Recap of the Week’s Most Important Stories
Earnings Update: Sanofi’s quarterly results were mixed as it beat estimates for earnings but missed the same for sales. Higher sales of Dupixent and contributions from some new products were partially offset by the impact of Aubagio generic competition in the United States. Sanofi Specialty Care GBU sales increased 11.8%. Vaccines GBU sales rose 9.1%. Dupixent sales rose 34.2% at CER in the quarter. The company slightly increased its 2023 earnings growth expectations at CER, partly due to approximately €400 million expected to be generated from one-off COVID vaccine revenues in the second half of the year.
AbbVie beat second-quarter estimates for both earnings and sales and also raised its previously issued financial outlook for 2023. While earnings declined 13.6% year over year, sales declined 4.2% on an operational basis mainly due to lower sales of key blockbuster medicine, Humira. The drug’s sales declined 24.8% on an operational basis due to biosimilar competition, both in the United States and ex-U.S. countries.
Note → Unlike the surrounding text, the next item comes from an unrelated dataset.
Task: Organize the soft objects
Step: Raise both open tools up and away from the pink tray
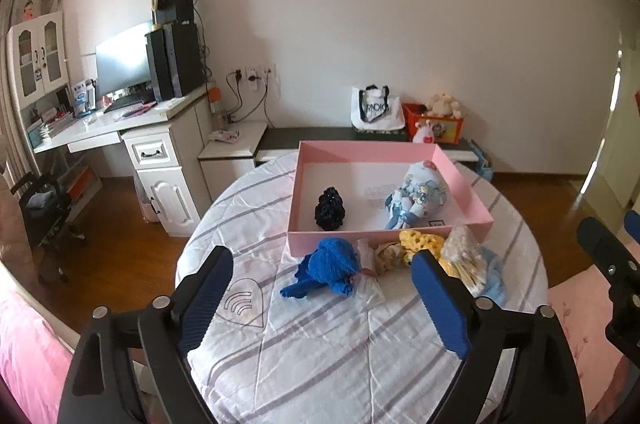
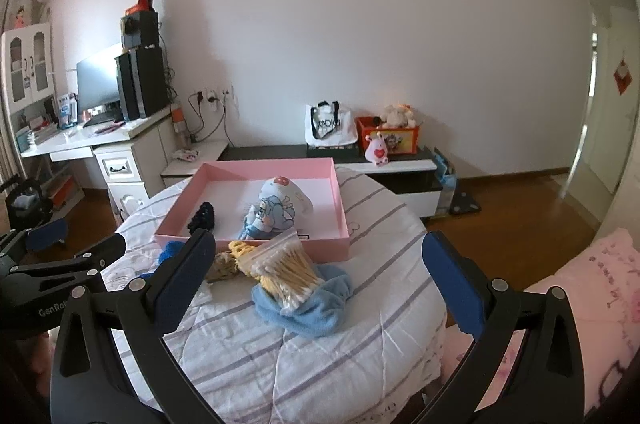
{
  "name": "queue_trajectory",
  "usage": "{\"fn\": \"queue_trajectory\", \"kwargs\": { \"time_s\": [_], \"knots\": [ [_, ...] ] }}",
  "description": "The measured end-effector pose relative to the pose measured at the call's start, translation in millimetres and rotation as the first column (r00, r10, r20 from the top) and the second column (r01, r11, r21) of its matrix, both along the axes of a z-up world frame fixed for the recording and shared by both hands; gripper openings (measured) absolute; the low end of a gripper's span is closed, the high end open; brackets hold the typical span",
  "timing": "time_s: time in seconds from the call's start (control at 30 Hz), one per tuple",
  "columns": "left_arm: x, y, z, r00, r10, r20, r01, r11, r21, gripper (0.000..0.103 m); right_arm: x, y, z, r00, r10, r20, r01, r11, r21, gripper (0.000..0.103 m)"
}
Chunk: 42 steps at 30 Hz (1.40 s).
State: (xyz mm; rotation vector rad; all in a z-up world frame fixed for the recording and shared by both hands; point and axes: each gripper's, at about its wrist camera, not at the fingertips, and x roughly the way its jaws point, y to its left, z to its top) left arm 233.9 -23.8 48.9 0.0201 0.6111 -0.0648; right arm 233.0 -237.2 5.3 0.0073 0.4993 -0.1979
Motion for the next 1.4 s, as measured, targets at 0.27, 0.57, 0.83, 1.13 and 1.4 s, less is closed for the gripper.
{"fn": "queue_trajectory", "kwargs": {
  "time_s": [0.27, 0.57, 0.83, 1.13, 1.4],
  "knots": [
    [-67.5, 9.5, 23.5, 0.994, -0.006, 0.107, 0.008, 1.000, -0.018, 0.103, -40.4, 10.2, 17.3, 0.999, 0.007, 0.052, -0.006, 1.000, -0.024, 0.103],
    [-130.6, 15.7, 38.6, 0.981, -0.002, 0.193, 0.006, 1.000, -0.020, 0.103, -75.9, 23.1, 34.4, 0.993, 0.024, 0.117, -0.017, 0.998, -0.060, 0.103],
    [-169.0, 17.6, 44.0, 0.965, 0.013, 0.264, -0.007, 1.000, -0.025, 0.103, -100.8, 31.5, 48.3, 0.981, 0.030, 0.192, -0.016, 0.997, -0.071, 0.103],
    [-178.7, 12.5, 40.5, 0.960, 0.000, 0.279, 0.005, 1.000, -0.014, 0.103, -109.8, 31.6, 52.7, 0.976, 0.012, 0.217, 0.004, 0.997, -0.074, 0.103],
    [-171.0, 11.2, 40.5, 0.964, -0.002, 0.264, 0.007, 1.000, -0.016, 0.103, -107.3, 24.7, 49.0, 0.979, -0.002, 0.204, 0.016, 0.998, -0.065, 0.103]
  ]
}}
Nonetheless, Humira sales decline wasn’t as severe as expected. Sales of newer immunology medicines, Rinvoq and Skyrizi, continued to remain strong.
Roche’s sales in the first half of 2023 declined 8% in CHF while core earnings per share declined 5%. Sales in the Pharmaceuticals Division were up 8% in CHF, driven by strong global demand for newer drugs. The Diagnostics division’s sales were down 23% in CHF as COVID-19 test sales dropped in the first half of 2023 from the year-ago levels.
Roche maintained its financial guidance for 2023. Its Group sales are expected to decline in the low single-digit range (at CER) due to a decline in sales of its COVID products. Core earnings per share are expected to develop broadly in line with the sales decline (at CER).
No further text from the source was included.